■ **YOUR OBJECTIVE**: Output the data below only from the line containing "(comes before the" up to and including the line containing "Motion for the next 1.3", exact and with the pictures left out.

(TASK INPUTS)

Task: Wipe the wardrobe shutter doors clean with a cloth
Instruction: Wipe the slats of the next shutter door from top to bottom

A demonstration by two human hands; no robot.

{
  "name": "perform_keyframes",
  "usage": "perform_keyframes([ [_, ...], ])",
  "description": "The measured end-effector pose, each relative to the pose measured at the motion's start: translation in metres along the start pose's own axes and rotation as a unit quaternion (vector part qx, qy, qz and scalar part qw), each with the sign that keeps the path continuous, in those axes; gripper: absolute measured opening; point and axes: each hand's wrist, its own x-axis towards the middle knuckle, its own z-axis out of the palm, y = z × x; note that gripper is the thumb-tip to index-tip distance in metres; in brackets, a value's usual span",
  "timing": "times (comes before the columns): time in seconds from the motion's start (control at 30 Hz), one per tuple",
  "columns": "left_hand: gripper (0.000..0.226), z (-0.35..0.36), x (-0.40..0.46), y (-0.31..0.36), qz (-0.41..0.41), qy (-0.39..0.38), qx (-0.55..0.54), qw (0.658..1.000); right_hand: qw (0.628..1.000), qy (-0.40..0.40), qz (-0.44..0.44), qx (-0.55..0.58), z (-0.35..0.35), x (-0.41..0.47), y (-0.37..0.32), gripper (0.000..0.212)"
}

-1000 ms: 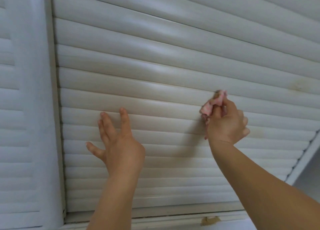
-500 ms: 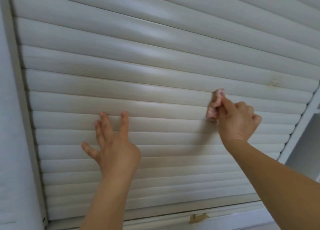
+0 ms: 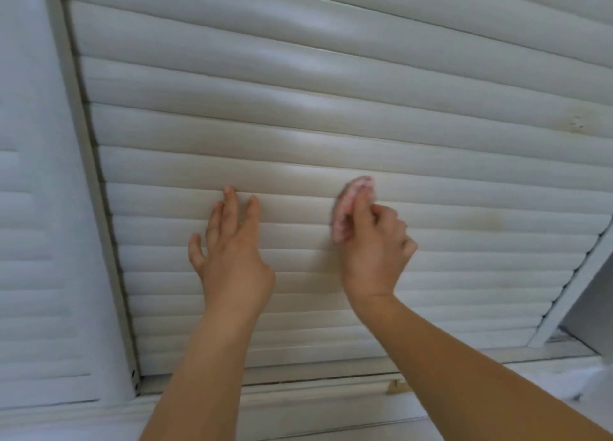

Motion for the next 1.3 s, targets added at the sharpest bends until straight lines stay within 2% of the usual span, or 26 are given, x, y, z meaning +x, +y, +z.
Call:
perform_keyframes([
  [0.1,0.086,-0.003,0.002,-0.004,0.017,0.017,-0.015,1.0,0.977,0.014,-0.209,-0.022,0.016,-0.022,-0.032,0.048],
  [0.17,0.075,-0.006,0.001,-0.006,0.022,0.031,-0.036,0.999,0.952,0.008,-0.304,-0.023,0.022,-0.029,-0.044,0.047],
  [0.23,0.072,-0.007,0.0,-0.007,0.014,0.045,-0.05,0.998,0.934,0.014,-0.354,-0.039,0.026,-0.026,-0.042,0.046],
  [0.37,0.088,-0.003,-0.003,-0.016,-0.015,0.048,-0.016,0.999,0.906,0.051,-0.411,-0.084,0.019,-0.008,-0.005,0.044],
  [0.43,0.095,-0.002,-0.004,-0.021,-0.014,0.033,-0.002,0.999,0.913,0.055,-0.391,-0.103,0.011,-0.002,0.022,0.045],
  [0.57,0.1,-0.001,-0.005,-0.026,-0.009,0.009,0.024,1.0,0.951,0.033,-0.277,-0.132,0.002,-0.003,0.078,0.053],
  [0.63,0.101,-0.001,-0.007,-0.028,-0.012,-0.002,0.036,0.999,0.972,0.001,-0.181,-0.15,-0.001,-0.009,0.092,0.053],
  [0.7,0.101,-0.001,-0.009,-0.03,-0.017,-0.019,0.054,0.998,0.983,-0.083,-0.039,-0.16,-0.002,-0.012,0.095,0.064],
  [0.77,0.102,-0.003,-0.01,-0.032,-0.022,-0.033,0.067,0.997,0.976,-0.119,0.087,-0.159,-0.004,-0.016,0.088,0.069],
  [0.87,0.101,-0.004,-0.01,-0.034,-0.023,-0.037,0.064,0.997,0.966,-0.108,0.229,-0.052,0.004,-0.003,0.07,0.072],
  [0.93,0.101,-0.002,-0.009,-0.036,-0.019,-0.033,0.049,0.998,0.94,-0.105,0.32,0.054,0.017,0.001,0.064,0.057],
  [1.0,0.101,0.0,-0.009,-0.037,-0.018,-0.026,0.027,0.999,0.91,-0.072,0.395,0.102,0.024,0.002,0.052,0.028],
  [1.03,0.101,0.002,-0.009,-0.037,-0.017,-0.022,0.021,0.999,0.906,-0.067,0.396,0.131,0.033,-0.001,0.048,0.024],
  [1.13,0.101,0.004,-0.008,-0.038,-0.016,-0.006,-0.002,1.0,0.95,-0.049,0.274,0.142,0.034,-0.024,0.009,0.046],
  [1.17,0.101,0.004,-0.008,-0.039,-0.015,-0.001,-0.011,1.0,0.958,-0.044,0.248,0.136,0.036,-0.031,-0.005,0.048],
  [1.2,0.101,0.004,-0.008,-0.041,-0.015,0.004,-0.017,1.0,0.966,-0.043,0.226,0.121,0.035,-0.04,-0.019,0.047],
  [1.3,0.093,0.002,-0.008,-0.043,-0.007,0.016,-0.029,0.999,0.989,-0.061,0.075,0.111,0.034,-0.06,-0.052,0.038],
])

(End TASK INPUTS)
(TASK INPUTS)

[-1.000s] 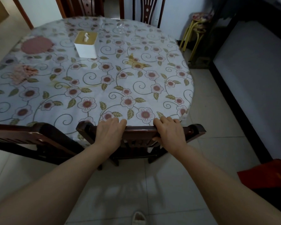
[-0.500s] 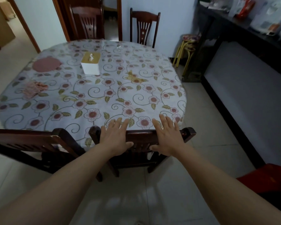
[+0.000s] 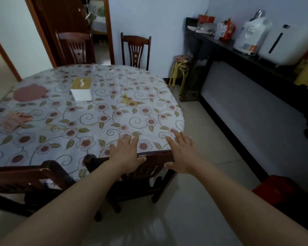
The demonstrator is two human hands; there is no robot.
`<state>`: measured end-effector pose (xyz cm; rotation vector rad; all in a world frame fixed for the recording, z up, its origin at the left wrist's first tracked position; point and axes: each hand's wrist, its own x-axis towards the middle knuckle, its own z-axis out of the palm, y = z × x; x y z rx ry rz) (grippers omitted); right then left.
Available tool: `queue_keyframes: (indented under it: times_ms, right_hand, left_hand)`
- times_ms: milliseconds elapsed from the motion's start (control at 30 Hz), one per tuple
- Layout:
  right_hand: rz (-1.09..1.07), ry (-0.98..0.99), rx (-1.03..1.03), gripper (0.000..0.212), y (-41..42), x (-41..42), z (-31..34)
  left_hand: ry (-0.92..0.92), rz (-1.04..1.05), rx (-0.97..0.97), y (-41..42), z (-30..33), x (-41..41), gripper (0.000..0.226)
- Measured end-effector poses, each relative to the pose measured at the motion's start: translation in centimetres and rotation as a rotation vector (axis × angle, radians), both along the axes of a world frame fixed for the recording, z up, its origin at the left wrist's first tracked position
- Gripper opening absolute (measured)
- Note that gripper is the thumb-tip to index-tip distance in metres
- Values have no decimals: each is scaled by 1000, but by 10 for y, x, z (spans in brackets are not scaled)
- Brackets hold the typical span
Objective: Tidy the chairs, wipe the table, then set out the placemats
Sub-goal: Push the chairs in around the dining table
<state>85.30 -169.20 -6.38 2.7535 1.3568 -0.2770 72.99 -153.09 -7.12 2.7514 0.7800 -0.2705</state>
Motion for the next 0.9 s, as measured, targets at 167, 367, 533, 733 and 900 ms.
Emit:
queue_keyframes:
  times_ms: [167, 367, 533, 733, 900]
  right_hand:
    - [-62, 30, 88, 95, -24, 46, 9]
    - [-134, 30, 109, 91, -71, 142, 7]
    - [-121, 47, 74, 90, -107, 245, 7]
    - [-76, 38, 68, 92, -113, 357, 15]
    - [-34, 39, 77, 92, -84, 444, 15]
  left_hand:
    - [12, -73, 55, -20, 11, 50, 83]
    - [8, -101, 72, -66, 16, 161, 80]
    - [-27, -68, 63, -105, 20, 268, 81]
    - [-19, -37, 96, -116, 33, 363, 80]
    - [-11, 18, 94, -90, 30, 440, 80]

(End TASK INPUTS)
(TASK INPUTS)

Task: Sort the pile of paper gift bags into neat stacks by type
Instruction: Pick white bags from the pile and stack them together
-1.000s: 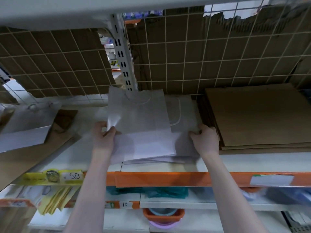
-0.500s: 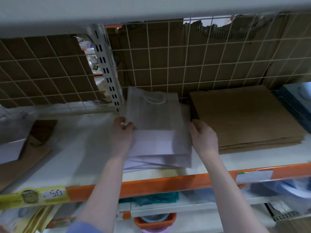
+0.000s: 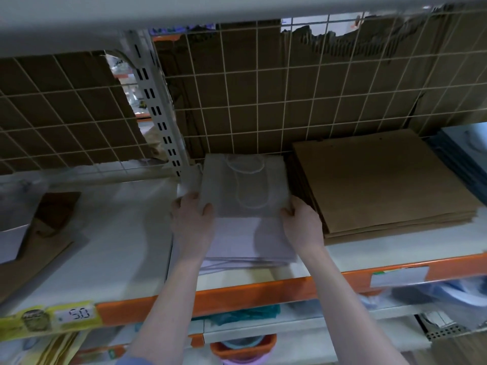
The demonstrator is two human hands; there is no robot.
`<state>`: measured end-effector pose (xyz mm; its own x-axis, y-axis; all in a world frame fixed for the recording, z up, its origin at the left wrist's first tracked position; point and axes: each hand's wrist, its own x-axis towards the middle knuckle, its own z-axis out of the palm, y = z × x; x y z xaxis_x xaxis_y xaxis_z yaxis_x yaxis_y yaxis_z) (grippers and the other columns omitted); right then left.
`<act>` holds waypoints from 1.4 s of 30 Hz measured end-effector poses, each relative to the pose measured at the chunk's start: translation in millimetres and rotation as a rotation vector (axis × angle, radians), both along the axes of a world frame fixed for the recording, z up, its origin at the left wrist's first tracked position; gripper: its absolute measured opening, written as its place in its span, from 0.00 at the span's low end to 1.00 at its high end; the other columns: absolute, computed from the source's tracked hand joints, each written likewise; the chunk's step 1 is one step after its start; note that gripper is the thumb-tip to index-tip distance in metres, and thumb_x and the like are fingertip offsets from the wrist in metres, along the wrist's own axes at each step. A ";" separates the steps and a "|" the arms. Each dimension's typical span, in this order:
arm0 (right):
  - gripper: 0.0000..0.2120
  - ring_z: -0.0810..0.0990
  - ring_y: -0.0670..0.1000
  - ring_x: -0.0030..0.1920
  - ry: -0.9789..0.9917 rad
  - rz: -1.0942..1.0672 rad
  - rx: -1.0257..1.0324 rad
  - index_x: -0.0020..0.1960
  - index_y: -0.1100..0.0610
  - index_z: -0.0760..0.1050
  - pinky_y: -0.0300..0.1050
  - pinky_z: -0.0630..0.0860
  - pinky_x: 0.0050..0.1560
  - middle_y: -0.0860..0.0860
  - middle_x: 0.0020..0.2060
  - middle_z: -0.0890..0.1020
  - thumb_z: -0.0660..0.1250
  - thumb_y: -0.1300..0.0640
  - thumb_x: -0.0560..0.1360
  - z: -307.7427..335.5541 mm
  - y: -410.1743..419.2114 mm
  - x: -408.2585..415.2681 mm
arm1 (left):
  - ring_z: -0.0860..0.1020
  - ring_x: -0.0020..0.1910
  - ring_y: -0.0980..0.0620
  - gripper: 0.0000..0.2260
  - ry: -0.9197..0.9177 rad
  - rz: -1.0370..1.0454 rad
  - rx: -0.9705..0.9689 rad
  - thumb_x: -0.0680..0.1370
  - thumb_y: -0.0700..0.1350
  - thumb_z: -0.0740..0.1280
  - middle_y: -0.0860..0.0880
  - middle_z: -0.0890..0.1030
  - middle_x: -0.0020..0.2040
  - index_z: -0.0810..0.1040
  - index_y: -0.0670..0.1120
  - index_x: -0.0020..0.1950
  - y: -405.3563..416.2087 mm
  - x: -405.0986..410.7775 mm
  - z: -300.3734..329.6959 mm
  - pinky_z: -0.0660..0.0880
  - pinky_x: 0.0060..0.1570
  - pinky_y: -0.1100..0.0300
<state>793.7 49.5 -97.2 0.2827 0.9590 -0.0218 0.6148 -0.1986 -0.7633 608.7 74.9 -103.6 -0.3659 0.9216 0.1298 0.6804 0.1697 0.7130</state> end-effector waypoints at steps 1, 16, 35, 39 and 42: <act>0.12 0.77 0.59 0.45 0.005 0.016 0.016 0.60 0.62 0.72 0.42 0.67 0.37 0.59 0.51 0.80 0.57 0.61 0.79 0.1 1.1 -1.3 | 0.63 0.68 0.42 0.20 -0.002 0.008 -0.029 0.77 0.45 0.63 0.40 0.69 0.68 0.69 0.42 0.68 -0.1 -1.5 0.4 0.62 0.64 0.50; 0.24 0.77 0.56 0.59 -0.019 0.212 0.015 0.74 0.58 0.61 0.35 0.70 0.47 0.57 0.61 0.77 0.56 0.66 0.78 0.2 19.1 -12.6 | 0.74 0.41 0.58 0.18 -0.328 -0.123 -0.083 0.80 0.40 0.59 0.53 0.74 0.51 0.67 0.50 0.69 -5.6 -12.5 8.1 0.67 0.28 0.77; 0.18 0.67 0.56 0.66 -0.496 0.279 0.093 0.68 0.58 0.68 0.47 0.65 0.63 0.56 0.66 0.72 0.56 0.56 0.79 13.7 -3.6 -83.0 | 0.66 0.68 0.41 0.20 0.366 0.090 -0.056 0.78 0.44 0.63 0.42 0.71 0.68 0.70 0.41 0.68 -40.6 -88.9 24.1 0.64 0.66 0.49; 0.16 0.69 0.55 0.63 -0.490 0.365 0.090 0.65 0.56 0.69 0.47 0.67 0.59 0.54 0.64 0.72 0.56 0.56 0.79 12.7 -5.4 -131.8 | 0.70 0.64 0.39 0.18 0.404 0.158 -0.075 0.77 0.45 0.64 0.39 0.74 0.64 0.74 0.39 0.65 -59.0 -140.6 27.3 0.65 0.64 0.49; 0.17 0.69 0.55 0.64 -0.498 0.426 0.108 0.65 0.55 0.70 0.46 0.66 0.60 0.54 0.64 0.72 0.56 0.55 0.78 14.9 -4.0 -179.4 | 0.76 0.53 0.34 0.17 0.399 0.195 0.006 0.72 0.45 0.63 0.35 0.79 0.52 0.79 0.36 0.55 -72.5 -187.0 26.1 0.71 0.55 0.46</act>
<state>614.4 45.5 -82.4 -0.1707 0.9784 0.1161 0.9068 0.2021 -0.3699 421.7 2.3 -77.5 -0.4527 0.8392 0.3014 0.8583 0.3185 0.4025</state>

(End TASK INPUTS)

■ **RESULT FOR THIS EXERCISE**:
  "timing": "times (comes before the columns): time in seconds from the motion's start (control at 30 Hz), one per tuple",
  "columns": "left_hand: gripper (0.000..0.226), z (-0.35..0.36), x (-0.40..0.46), y (-0.31..0.36), qz (-0.41..0.41), qy (-0.39..0.38), qx (-0.55..0.54), qw (0.658..1.000); right_hand: qw (0.628..1.000), qy (-0.40..0.40), qz (-0.44..0.44), qx (-0.55..0.58), z (-0.35..0.35), x (-0.41..0.47), y (-0.37..0.32), gripper (0.000..0.212)"
}

-1000 ms: 
-500 ms: 
+0 ms: 

Motion for the next 1.3 s, targets added at the sharpest bends until straight lines stay within 2% of the usual span, or 26 are given, x, y, z meaning +x, +y, +z.

The answer has now been finished.